▶ _WHAT YOU WILL DO_
Each line of the material below is to be given again exactly.

**** GIVEN INFORMATION

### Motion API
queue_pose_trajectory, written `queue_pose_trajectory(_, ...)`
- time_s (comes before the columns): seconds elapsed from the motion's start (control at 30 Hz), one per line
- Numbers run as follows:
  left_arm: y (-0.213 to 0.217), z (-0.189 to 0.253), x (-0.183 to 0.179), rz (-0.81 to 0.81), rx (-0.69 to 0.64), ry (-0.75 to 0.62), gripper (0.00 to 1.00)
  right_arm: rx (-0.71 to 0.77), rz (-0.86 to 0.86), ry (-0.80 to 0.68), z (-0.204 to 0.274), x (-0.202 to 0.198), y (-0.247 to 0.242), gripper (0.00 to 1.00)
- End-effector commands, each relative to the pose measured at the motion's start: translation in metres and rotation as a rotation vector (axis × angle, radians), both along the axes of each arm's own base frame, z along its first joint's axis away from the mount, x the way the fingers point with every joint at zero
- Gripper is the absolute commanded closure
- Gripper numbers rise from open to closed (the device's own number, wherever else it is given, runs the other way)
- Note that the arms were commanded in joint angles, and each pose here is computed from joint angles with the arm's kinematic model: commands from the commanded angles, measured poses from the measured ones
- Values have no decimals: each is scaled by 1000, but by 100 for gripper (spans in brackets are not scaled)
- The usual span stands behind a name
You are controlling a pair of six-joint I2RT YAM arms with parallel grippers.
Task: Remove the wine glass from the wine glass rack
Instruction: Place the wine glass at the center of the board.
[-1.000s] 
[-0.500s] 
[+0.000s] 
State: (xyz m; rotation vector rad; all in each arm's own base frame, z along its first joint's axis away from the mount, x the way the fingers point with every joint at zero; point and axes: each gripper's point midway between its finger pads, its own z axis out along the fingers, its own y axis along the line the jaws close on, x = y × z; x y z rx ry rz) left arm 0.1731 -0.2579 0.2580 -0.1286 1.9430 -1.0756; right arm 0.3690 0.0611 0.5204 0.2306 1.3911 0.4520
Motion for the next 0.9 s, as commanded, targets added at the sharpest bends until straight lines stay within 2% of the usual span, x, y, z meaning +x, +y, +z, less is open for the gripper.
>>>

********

▶ _WRITTEN ANSWER_
### Motion API
queue_pose_trajectory, written `queue_pose_trajectory(_, ...)`
- time_s (comes before the columns): seconds elapsed from the motion's start (control at 30 Hz), one per line
- Numbers run as follows:
  left_arm: y (-0.213 to 0.217), z (-0.189 to 0.253), x (-0.183 to 0.179), rz (-0.81 to 0.81), rx (-0.69 to 0.64), ry (-0.75 to 0.62), gripper (0.00 to 1.00)
  right_arm: rx (-0.71 to 0.77), rz (-0.86 to 0.86), ry (-0.80 to 0.68), z (-0.204 to 0.274), x (-0.202 to 0.198), y (-0.247 to 0.242), gripper (0.00 to 1.00)
- End-effector commands, each relative to the pose measured at the motion's start: translation in metres and rotation as a rotation vector (axis × angle, radians), both along the axes of each arm's own base frame, z along its first joint's axis away from the mount, x the way the fingers point with every joint at zero
- Gripper is the absolute commanded closure
- Gripper numbers rise from open to closed (the device's own number, wherever else it is given, runs the other way)
- Note that the arms were commanded in joint angles, and each pose here is computed from joint angles with the arm's kinematic model: commands from the commanded angles, measured poses from the measured ones
- Values have no decimals: each is scaled by 1000, but by 100 for gripper (spans in brackets are not scaled)
- The usual span stands behind a name
You are controlling a pair of six-joint I2RT YAM arms with parallel grippers.
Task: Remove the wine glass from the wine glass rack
Instruction: Place the wine glass at the center of the board.
[-1.000s] 
[-0.500s] 
[+0.000s] 
State: (xyz m; rotation vector rad; all in each arm's own base frame, z along its first joint's axis away from the mount, x the way the fingers point with every joint at zero; point and axes: each gripper's point midway between its finger pads, its own z axis out along the fingers, its own y axis along the line the jaws close on, x = y × z; x y z rx ry rz) left arm 0.1731 -0.2579 0.2580 -0.1286 1.9430 -1.0756; right arm 0.3690 0.0611 0.5204 0.2306 1.3911 0.4520
Motion for the next 0.9 s, as commanded, targets added at the sharpest bends until straight lines stay within 2% of the usual span, x, y, z meaning +x, +y, +z, less is open for the gripper.
>>>

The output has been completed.